Los precios de tren nocturno en Europa funcionan como billete de avión: dinámicos. Cuanto antes compras, más barato. La ÖBB llama a su tarifa promocional Sparschiene, liberada unos seis meses antes de la salida en cantidad limitada. Pillar la Sparschiene es la diferencia entre pagar 59 € y 119 € por la misma couchette.
Ejemplos reales de horquillas para 2026, por persona, ida:
- Viena–Roma (Nightjet): asiento 39 €, couchette 79 €, sleeper 189 €.
- Zúrich–Ámsterdam (Nightjet): couchette 89 €, sleeper 199 €.
- Bruselas–Berlín (European Sleeper): asiento 49 €, couchette 79 €, sleeper 159 €.
- Múnich–Venecia (Nightjet): couchette 69 €, sleeper 169 €.
- Estocolmo–Hamburgo (Snälltåget, verano): asiento 55 €, couchette 99 €.
- París–Berlín (Nightjet/DB): couchette 99 €, sleeper 229 €.
Suma siempre las reservas obligatorias si usas pase Interrail (de 20 € a 60 €) y considera que el desayuno está incluido en el sleeper, pero rara vez en la couchette. La regla de oro: reservar con 60 a 90 días de antelación garantiza la tarifa buena y la cabina privada, que se agota primero.
Tren nocturno frente al avión: la cuenta que nadie hace
TL;DREl vuelo low cost parece más barato en el precio del billete, pero el tren nocturno elimina el taxi al aeropuerto, el equipaje facturado, las dos horas de espera y — lo decisivo — una noche de hotel. En distancias medias entre centros urbanos, el sleeper suele salir más barato en el total y devuelve un día entero de viaje.
El error de casi todo viajero es comparar el precio del billete de avión con el precio del billete de tren. Comparación equivocada. El cálculo honesto suma todo lo que el avión exige y el tren ahorra.

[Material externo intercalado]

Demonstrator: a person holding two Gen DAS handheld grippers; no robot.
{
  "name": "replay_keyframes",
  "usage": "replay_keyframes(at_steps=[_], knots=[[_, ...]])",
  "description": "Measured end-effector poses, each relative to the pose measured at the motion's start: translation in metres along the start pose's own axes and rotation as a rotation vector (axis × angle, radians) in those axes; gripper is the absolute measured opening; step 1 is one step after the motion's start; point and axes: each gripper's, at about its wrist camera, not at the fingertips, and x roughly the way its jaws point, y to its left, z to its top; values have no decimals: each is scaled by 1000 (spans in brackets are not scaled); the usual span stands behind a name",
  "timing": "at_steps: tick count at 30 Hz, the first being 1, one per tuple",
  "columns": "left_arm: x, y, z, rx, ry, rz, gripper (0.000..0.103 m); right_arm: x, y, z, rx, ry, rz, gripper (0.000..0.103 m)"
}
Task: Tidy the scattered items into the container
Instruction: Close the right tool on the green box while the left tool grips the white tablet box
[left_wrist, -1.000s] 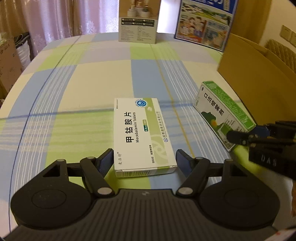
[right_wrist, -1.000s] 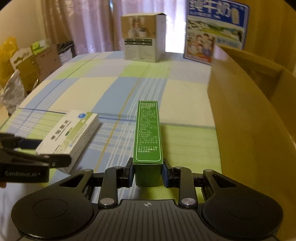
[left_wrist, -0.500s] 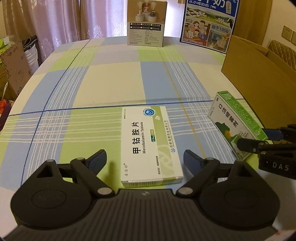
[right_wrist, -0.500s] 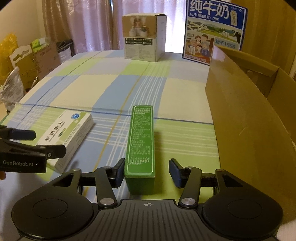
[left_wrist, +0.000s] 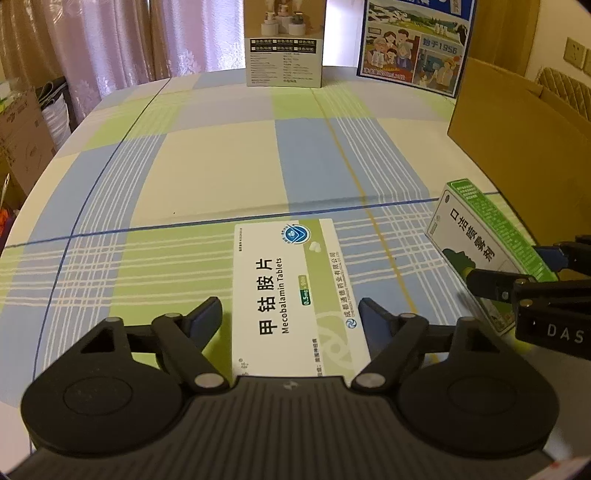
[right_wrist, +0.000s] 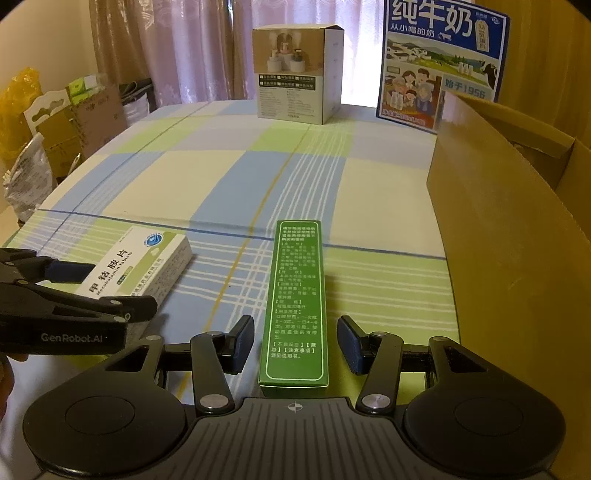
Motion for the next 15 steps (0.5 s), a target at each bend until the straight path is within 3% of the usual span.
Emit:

Un vuelo de 40 € entre dos capitales europeas parece imbatible. Pero añade: 25 € de taxi o tren hasta el aeropuerto (siempre en la periferia), 30 € de equipaje facturado en las low cost, dos a tres horas muertas de facturación y seguridad, y el hecho de que el vuelo te deja en un aeropuerto lejano que exige otro desplazamiento. Y el golpe final: el avión no te da dónde dormir, así que pagas una noche de hotel de 100 € a 150 €.
El tren nocturno sale de una estación central, en el corazón de la ciudad, al final del día. Cenas, duermes, despiertas en el destino también central, a la mañana siguiente. La noche de hotel está embebida en el billete. Un sleeper de 189 € que sustituye una noche de 130 € más el taxi y el equipaje del vuelo cuesta, neto, menos de 40 € — y te devuelve un día entero que el avión desperdiciaría en logística.
La matemática se vuelve a favor del tren en distancias medias, de 600 a 1.500 km, entre ciudades cuyos centros están bien servidos por estación. Por encima de eso, el avión gana por tiempo. Por debajo, el tren diurno de alta velocidad es mejor. La franja nocturna es el punto dulce: demasiado lejos para el día, demasiado cerca para que el avión valga el sacrificio.
Hay además un factor que ninguna hoja de cálculo captura: la calidad del día que ganas. Quien vuela a las 7 de la mañana sacrifica la víspera entera de ansiedad y la madrugada de sueño picado, llega al destino exhausto y pierde la primera mañana en una sala de aeropuerto y en una cola de taxi. Quien coge el tren nocturno cena tranquilo en la ciudad de origen, duerme mecido por las vías y desembarca descansado en el centro del destino, listo para el café y el primer paseo. El sleeper no ahorra solo dinero. Ahorra el desgaste invisible de la logística aérea, y eso, para un viaje de placer, muchas veces vale más que la diferencia de tarifa. Súmale la huella de carbono: un tren nocturno emite típicamente entre un quinto y un décimo del CO₂ de un vuelo equivalente, argumento decisivo para el viajero consciente.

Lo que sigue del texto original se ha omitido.